Mike Florio and Chris Simms evaluate what Aaron Rodgers is worth and map out what a fair trade would be between the Packers and Jets.

The Jets want Aaron Rodgers. Aaron Rodgers wants the Jets. The Packers don’t want Aaron Rodgers. This should be easy to resolve, right?

It’s not. The Packers want a lot for Rodgers. They want more than they should, frankly. The Jets believe the Packers are being unreasonable.

Per multiple sources, the Packers want a first-round pick and more from the Jets for Rodgers.

The Packers want more than a first-round pick as part of the base deal. They want protection in 2025, in the event Rodgers plays in 2024. And that’s more than the Jets believe they should surrender for a player the Packers no longer want.

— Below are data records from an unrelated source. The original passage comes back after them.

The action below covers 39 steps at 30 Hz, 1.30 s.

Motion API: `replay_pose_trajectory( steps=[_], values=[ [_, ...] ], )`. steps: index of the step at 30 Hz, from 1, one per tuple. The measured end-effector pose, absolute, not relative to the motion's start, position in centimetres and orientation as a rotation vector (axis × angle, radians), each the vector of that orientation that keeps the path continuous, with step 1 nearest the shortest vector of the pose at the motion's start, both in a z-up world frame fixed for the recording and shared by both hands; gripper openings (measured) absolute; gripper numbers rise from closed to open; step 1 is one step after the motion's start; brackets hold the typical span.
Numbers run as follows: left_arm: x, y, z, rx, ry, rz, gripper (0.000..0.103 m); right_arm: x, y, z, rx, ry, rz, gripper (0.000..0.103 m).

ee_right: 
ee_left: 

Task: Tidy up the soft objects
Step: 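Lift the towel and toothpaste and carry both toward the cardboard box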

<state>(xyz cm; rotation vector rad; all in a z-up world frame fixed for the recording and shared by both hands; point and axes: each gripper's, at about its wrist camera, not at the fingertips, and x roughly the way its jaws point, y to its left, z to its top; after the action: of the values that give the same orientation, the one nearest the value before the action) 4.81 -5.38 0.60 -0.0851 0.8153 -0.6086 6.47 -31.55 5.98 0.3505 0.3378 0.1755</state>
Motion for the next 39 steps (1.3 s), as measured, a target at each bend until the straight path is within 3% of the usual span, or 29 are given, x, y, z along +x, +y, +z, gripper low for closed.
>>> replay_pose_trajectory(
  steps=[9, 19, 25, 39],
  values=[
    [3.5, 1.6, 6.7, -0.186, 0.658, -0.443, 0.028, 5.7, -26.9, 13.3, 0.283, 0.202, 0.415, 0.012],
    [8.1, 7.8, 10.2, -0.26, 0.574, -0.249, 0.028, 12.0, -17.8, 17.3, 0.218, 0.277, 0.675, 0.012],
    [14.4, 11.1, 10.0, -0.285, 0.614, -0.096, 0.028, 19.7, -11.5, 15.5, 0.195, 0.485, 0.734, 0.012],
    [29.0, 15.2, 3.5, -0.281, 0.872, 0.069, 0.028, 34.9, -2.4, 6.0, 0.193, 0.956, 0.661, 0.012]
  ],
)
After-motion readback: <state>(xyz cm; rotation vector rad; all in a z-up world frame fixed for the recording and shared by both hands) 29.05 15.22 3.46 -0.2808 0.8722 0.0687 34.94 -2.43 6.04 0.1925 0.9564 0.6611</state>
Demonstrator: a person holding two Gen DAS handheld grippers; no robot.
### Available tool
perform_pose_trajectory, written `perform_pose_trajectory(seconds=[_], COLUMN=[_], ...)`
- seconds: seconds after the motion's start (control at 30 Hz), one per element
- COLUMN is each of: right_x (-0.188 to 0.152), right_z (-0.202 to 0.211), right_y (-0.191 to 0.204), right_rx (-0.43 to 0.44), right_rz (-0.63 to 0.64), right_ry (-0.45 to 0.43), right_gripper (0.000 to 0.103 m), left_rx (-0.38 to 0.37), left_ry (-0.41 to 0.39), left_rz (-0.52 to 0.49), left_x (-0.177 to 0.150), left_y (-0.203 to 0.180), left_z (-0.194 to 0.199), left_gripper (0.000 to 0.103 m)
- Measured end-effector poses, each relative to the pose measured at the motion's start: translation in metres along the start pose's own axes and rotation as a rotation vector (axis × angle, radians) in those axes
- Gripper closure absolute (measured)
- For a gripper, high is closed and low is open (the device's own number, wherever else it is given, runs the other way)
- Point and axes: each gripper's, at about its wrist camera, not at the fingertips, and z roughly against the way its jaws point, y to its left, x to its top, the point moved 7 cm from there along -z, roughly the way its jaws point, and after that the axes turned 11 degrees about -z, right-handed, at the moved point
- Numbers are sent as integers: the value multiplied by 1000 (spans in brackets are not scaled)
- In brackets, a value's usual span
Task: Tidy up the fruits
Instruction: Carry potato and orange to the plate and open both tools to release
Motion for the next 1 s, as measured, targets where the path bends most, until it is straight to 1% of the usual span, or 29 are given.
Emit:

If the Jets are willing to offer something like a conditional package that would entail as much as a second-round pick this year and up to a second-round pick next year, the Packers would be nuts to not take it.

Frankly, it feels personal at this point, and that’s no surprise. Rodgers reportedly wanted Packers G.M. Brian Gutekunst to be fired a couple of years ago, something Rodgers never really tried to refute. Now, two years later, Gutekunst has a chance to exact a little revenge -- and so he is.

The problem for the Packers is that, the longer they drag their feet, the more pissed off (and in turn motivated) Rodgers will be to have a great season in 2023. He already has sold himself on the narrative that the Packers wanted him back after the season before something changed, even though he later contradicted himself on the notion that he believed the Packers wanted him back when 2022 concluded.

The NFL, like many businesses, is driven by deadlines. The challenge becomes determining a deadline for this trade. As previously mentioned, the Packers are willing to wait until the draft. The ultimate deadline, if we take it to the extreme, is Week One, at which point his $58.3 million option bonus becomes guaranteed base salary if not exercised.

For the Jets, what’s the deadline? There’s a desire to get it done now. But do they need Rodgers now? Do they need him for the start of the offseason program? He knows the system, given his connection to offensive coordinator Nathaniel Hackett. Given Rodgers’s recent habit of skipping OTAs, maybe the Jets should take the position that the real deadline is the opening of training camp.

Regardless, unless someone blinks, the deal isn’t happening now. Given what the Packers currently want, it’s definitely not happening. They’ll need to move toward New York’s position.